Activity:
In the data below, reproduce everything exactly except the images.

Information provided:
*** Begin section ***
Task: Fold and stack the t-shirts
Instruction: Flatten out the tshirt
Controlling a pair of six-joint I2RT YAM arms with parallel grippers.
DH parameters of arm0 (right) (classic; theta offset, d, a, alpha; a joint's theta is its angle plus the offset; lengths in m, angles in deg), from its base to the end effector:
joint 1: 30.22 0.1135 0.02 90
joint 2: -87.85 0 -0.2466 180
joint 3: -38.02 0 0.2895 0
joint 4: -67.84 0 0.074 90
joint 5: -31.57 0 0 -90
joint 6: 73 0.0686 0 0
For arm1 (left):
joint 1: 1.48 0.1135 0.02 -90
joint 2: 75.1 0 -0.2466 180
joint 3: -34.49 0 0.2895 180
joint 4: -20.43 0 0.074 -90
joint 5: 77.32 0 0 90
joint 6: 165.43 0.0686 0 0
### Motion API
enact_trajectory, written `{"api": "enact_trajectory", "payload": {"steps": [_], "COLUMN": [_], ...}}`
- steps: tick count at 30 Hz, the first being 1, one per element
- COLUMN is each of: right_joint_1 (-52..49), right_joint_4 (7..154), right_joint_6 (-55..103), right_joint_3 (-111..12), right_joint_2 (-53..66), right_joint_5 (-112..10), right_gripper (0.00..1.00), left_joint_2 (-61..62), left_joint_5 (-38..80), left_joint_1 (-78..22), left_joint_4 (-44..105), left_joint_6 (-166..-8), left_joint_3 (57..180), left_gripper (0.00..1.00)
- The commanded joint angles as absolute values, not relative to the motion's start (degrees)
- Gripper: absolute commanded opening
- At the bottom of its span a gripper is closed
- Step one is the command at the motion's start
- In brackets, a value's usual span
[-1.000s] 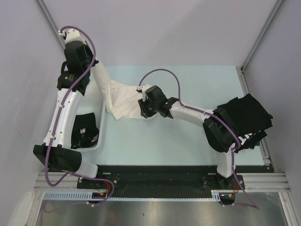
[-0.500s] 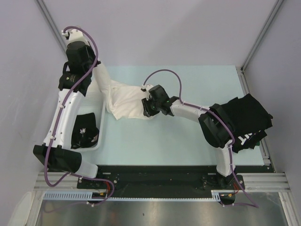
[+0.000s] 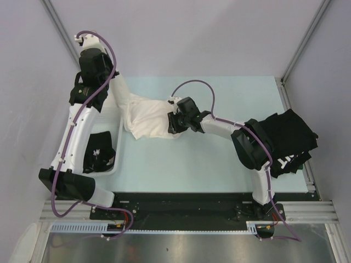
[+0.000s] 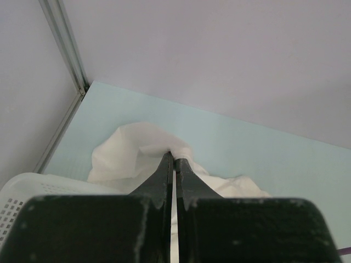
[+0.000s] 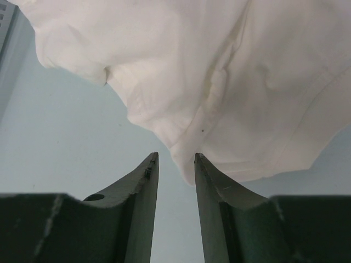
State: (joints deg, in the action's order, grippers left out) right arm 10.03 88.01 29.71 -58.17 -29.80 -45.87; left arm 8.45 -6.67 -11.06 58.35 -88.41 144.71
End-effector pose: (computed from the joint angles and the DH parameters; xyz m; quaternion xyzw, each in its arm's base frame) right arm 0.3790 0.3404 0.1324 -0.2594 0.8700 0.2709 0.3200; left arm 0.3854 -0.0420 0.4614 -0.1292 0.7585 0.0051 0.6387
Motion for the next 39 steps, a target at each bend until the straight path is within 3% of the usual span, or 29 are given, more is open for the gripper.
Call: {"api": "enact_trajectory", "payload": {"steps": [1, 39], "right_joint_1": [10.3, 10.4], "right_joint_4": [86.0, 83.3], "right_joint_6": [31.1, 32.0], "right_joint_3": [-59.3, -62.3], "right_joint_2": [-29.7, -36.5], "right_joint_5": [-44.4, -42.9], "right_gripper": [0.38, 0.4], "left_joint_2": [7.2, 5.6], "left_joint_5": [-7.9, -8.8], "left_joint_1": [-11.4, -11.8], "left_joint_4": [57.4, 58.3], "left_joint_6": [-87.4, -86.3], "left_joint_3": [147.1, 145.4], "left_gripper": [0.0, 0.0]}}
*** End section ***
Solved problem:
Task: Fold and stack the t-shirts
Instruction: Flatten out the tshirt
Controlling a pair of six-joint I2RT YAM arms with parallel grippers.
DH parameters of arm0 (right) (classic; theta offset, d, a, alpha; a joint's theta is its angle plus the offset; lengths in m, angles in deg), from its base to the end effector:
joint 1: 30.22 0.1135 0.02 90
joint 2: -87.85 0 -0.2466 180
joint 3: -38.02 0 0.2895 0
joint 4: -67.84 0 0.074 90
joint 5: -31.57 0 0 -90
joint 6: 73 0.0686 0 0
For arm1 (left):
joint 1: 1.48 0.1135 0.02 -90
joint 2: 75.1 0 -0.2466 180
joint 3: -34.49 0 0.2895 180
joint 4: -20.43 0 0.074 -90
joint 5: 77.32 0 0 90
joint 6: 165.43 0.0686 0 0
### Motion API
enact_trajectory, written `{"api": "enact_trajectory", "payload": {"steps": [_], "COLUMN": [_], ...}}`
- steps: tick count at 30 Hz, the first being 1, one per element
- COLUMN is each of: right_joint_1 (-52..49), right_joint_4 (7..154), right_joint_6 (-55..103), right_joint_3 (-111..12), right_joint_2 (-53..66), right_joint_5 (-112..10), right_gripper (0.00..1.00), left_joint_2 (-61..62), left_joint_5 (-38..80), left_joint_1 (-78..22), left_joint_4 (-44..105), left_joint_6 (-166..-8), left_joint_3 (57..180), left_gripper (0.00..1.00)
- The commanded joint angles as absolute values, not relative to the motion's start (degrees)
- Gripper: absolute commanded opening
- At the bottom of its span a gripper is closed
- Step one is the command at the motion's start
- In brackets, a value's usual span
[-1.000s] 
[-0.500s] 
[+0.000s] 
[+0.000s] 
[+0.000s] 
State: (joints deg, in the action's order, grippers left out) right arm 10.03 88.01 29.71 -58.17 -29.80 -45.87; left arm 8.45 -6.67 -11.06 58.35 -88.41 144.71
End-effector pose: (computed from the joint angles and the DH parameters; xyz m; quaternion xyzw, each in its arm's base frame) right arm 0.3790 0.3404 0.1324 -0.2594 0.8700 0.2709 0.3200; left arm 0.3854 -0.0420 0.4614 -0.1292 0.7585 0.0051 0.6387
Motion for the next 39 steps, a target at each bend until the straight path is within 3% of the usual span, or 29 are given, more is open for the gripper.
Call: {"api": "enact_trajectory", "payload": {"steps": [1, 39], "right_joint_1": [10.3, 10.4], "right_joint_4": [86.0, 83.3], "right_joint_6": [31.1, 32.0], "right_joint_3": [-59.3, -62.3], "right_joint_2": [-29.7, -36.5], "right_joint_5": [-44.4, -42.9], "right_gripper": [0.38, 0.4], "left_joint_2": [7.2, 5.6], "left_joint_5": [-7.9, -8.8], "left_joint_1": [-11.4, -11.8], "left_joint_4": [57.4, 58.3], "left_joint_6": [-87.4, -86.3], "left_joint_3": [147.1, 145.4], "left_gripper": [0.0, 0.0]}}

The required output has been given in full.